A former Customs and Police Officer, Andrew Hill’s first book in a crime series set in the New Forest, where he lived for 30 years, will be published in Spring 2022. An avid reader across the crime genre and regular at crime writing festivals, he now lives in West Sussex and works in property.
It’s 1986 and Ben Wade a former LAPD officer has returned with his family to his home town, Rancho Santa Helena.
This quiet planned community is a world away from the gang-bangers of South Central Los Angeles, one of whom shot and wounded Ben some years earlier. The incident caused him to take stock of his life and that of his family, moving them to the supposedly safe suburbs, but it ultimately contributes to the breakup of his marriage.
Now a Detective with the local Police Department, Ben’s life is complicated by his ex-wife and his fourteen-year-old daughter, Emma.
This neighbourly sort of town has sought-after schools, a negligible crime rate and where folks can leave their windows and doors open with out a second thought.
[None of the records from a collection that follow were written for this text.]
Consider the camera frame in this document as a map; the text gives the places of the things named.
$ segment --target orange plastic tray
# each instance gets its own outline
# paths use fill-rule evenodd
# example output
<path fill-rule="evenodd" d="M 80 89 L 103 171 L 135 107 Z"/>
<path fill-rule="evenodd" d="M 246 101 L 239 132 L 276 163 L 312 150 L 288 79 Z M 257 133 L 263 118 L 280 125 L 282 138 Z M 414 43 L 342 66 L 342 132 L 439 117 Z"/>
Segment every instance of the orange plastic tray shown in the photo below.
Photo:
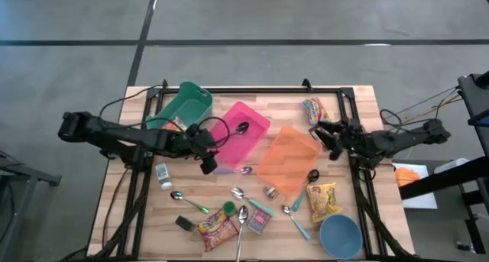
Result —
<path fill-rule="evenodd" d="M 284 126 L 257 168 L 257 175 L 286 197 L 297 196 L 316 165 L 321 144 Z"/>

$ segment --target concrete floor
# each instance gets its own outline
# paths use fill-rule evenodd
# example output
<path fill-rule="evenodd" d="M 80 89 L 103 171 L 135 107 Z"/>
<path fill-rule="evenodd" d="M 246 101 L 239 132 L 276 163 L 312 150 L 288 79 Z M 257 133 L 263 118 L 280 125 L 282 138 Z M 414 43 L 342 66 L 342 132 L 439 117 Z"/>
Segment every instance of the concrete floor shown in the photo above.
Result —
<path fill-rule="evenodd" d="M 0 40 L 137 40 L 149 0 L 0 0 Z M 486 0 L 157 0 L 148 39 L 483 39 Z M 22 229 L 18 260 L 60 259 L 88 241 L 107 164 L 96 148 L 57 137 L 65 111 L 96 113 L 123 96 L 135 46 L 0 47 L 0 150 L 48 173 Z M 399 111 L 482 73 L 489 46 L 146 47 L 136 86 L 374 85 L 380 108 Z M 428 103 L 404 116 L 426 110 Z M 116 120 L 120 105 L 105 118 Z M 463 103 L 440 111 L 448 143 L 410 159 L 482 155 Z M 407 152 L 397 157 L 405 158 Z M 453 250 L 456 218 L 408 212 L 417 254 L 487 259 Z M 453 236 L 441 235 L 453 229 Z M 486 239 L 489 232 L 483 234 Z"/>

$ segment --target wooden table
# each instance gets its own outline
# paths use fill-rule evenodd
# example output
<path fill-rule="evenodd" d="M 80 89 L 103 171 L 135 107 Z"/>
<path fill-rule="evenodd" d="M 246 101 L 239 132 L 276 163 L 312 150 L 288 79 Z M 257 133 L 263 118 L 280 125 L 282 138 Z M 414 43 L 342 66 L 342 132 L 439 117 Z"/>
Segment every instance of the wooden table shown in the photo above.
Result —
<path fill-rule="evenodd" d="M 355 91 L 358 113 L 361 123 L 367 131 L 383 129 L 379 118 L 379 109 L 375 100 L 372 86 L 352 86 Z M 144 87 L 128 87 L 126 96 L 134 95 Z M 121 111 L 120 123 L 137 123 L 141 120 L 145 93 L 124 102 Z M 165 95 L 164 105 L 174 97 Z M 248 155 L 243 165 L 257 166 L 266 153 L 273 139 L 284 125 L 291 125 L 295 129 L 308 133 L 311 127 L 301 101 L 307 98 L 319 97 L 333 121 L 339 120 L 340 113 L 338 101 L 331 94 L 215 94 L 213 103 L 213 115 L 223 116 L 237 101 L 242 101 L 252 109 L 270 120 L 270 128 L 259 144 Z M 251 211 L 253 208 L 246 203 L 235 199 L 230 189 L 240 186 L 250 197 L 275 211 L 275 216 L 268 223 L 262 235 L 257 235 L 252 230 L 244 227 L 241 259 L 260 260 L 289 260 L 289 259 L 333 259 L 323 249 L 319 242 L 319 224 L 311 221 L 309 202 L 304 200 L 294 217 L 311 234 L 312 240 L 305 241 L 296 229 L 289 216 L 281 212 L 281 206 L 286 203 L 282 196 L 270 201 L 263 194 L 265 183 L 257 176 L 207 175 L 204 176 L 199 168 L 199 161 L 168 159 L 157 157 L 155 163 L 166 162 L 172 177 L 173 188 L 178 189 L 190 200 L 202 204 L 210 209 L 211 213 L 217 212 L 226 201 L 234 201 L 236 206 L 246 205 Z M 343 208 L 343 213 L 358 221 L 353 187 L 351 184 L 350 169 L 347 156 L 343 153 L 336 161 L 330 161 L 328 154 L 319 155 L 316 168 L 321 177 L 317 184 L 336 183 L 336 202 Z M 93 226 L 92 237 L 89 243 L 88 254 L 94 254 L 101 249 L 102 226 L 117 182 L 125 171 L 119 160 L 113 160 L 108 165 L 99 208 Z M 129 175 L 126 174 L 119 194 L 112 208 L 108 221 L 105 240 L 110 238 L 122 220 L 129 184 Z M 413 243 L 406 222 L 400 194 L 392 167 L 382 166 L 377 168 L 374 179 L 375 193 L 382 221 L 392 232 L 392 235 L 410 253 L 413 253 Z M 184 231 L 174 224 L 178 215 L 182 215 L 195 223 L 205 220 L 205 215 L 185 202 L 174 201 L 170 198 L 169 190 L 162 190 L 153 172 L 145 213 L 144 228 L 141 237 L 140 259 L 148 260 L 234 260 L 238 237 L 234 237 L 216 249 L 204 252 L 204 243 L 198 235 Z M 232 218 L 236 227 L 239 223 L 236 217 Z M 131 232 L 134 231 L 134 223 L 130 228 L 127 250 L 131 250 Z M 374 228 L 369 223 L 369 233 L 373 244 L 374 253 L 378 253 Z M 358 258 L 364 257 L 363 251 Z"/>

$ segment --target blue bowl
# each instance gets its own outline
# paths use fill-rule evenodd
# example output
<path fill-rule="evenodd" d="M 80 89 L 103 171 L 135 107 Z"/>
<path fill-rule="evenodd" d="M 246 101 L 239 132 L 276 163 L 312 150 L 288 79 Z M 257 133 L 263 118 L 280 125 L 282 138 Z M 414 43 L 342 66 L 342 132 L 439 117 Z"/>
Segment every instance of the blue bowl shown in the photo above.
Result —
<path fill-rule="evenodd" d="M 338 259 L 352 259 L 361 250 L 361 232 L 355 221 L 336 214 L 326 218 L 319 229 L 322 247 Z"/>

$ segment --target metal spoon
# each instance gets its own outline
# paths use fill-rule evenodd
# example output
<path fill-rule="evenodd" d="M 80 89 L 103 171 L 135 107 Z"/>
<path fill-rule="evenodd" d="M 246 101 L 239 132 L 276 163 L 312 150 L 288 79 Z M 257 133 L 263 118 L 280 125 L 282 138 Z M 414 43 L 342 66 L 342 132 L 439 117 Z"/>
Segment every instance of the metal spoon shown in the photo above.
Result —
<path fill-rule="evenodd" d="M 229 137 L 231 137 L 232 135 L 236 135 L 236 134 L 244 134 L 249 127 L 250 127 L 250 123 L 247 122 L 247 121 L 243 121 L 241 124 L 239 124 L 236 127 L 235 132 L 231 133 L 229 135 Z M 226 138 L 227 138 L 227 136 L 226 137 L 223 137 L 222 139 L 217 140 L 215 143 L 218 144 L 218 143 L 222 142 Z"/>
<path fill-rule="evenodd" d="M 191 202 L 191 201 L 189 201 L 189 200 L 187 200 L 187 199 L 183 198 L 182 193 L 181 193 L 181 192 L 179 192 L 179 191 L 177 191 L 177 190 L 172 191 L 172 192 L 170 193 L 170 196 L 171 196 L 171 198 L 172 198 L 173 200 L 183 200 L 183 201 L 185 201 L 185 202 L 188 202 L 188 203 L 189 203 L 189 204 L 191 204 L 191 205 L 194 205 L 196 208 L 200 209 L 202 212 L 204 212 L 204 213 L 209 213 L 209 210 L 208 210 L 208 209 L 207 209 L 205 206 L 203 206 L 203 205 L 197 205 L 196 203 Z"/>
<path fill-rule="evenodd" d="M 293 223 L 296 225 L 296 227 L 299 229 L 300 233 L 303 234 L 303 237 L 306 239 L 306 240 L 311 240 L 311 235 L 309 235 L 307 233 L 307 231 L 299 224 L 299 222 L 294 219 L 292 217 L 292 215 L 290 214 L 290 208 L 288 205 L 283 205 L 282 206 L 282 209 L 283 209 L 283 212 L 287 215 L 290 216 L 290 218 L 292 219 Z"/>
<path fill-rule="evenodd" d="M 246 219 L 248 219 L 248 209 L 246 208 L 246 205 L 242 205 L 241 208 L 239 208 L 238 214 L 238 220 L 241 225 L 239 226 L 238 252 L 236 253 L 236 262 L 239 262 L 239 256 L 241 254 L 241 235 L 243 234 L 243 225 L 245 224 Z"/>
<path fill-rule="evenodd" d="M 311 170 L 309 171 L 309 174 L 307 174 L 307 179 L 308 179 L 308 184 L 315 182 L 319 179 L 319 171 L 318 170 Z M 300 203 L 303 201 L 304 196 L 306 195 L 306 189 L 304 189 L 299 197 L 297 198 L 296 202 L 292 205 L 292 211 L 296 212 L 299 210 Z"/>
<path fill-rule="evenodd" d="M 273 210 L 267 208 L 266 206 L 260 204 L 259 202 L 256 202 L 254 201 L 253 199 L 249 198 L 248 196 L 245 195 L 245 192 L 243 191 L 243 189 L 240 189 L 238 187 L 235 187 L 233 189 L 231 189 L 231 193 L 234 197 L 238 198 L 238 199 L 247 199 L 252 205 L 260 208 L 260 209 L 263 209 L 265 212 L 268 212 L 270 215 L 274 216 L 275 213 Z"/>
<path fill-rule="evenodd" d="M 236 170 L 215 170 L 212 173 L 214 174 L 232 174 L 232 173 L 241 173 L 243 175 L 248 175 L 253 171 L 253 167 L 243 167 L 239 171 Z"/>
The downside of this suburban idyll is that it offers opportunity for a serial killer to slip within the gated communities under the cover of night.
The author explores the façade and the reality of a suburbia that has a gossamer thin border between a serene and untroubled life, and that of a town living in fear.
The author weaves into the narrative, a story of undocumented labour from across the southern border (without whom the local farmers couldn’t operate) and that of the labourer’s children, who today are termed ‘Dreamers.’
The first killing is swiftly followed by the discovery of a second body and the involvement of Natasha Betencourt, the local Medical Examiner and also Detective Wade’s friend.
As Ben starts to dig deeper into the killings and the ‘suicide’ of a local Hispanic athlete from the local High School, it leads him to a confrontation with both the killer, and a secret from the darkest corners of Ben’s past.
Shadow Man is a well-crafted and deceptively paced thriller, which deploys a dual narrative structure that both informs, as well drives the story onward; whilst vividly fleshing out the characters of both Wade and the killer.
A thoroughly enjoyable sophomore work from an author that makes the reader turn the pages adroitly and with increasing speed as the novel uncoils to a dark conclusion.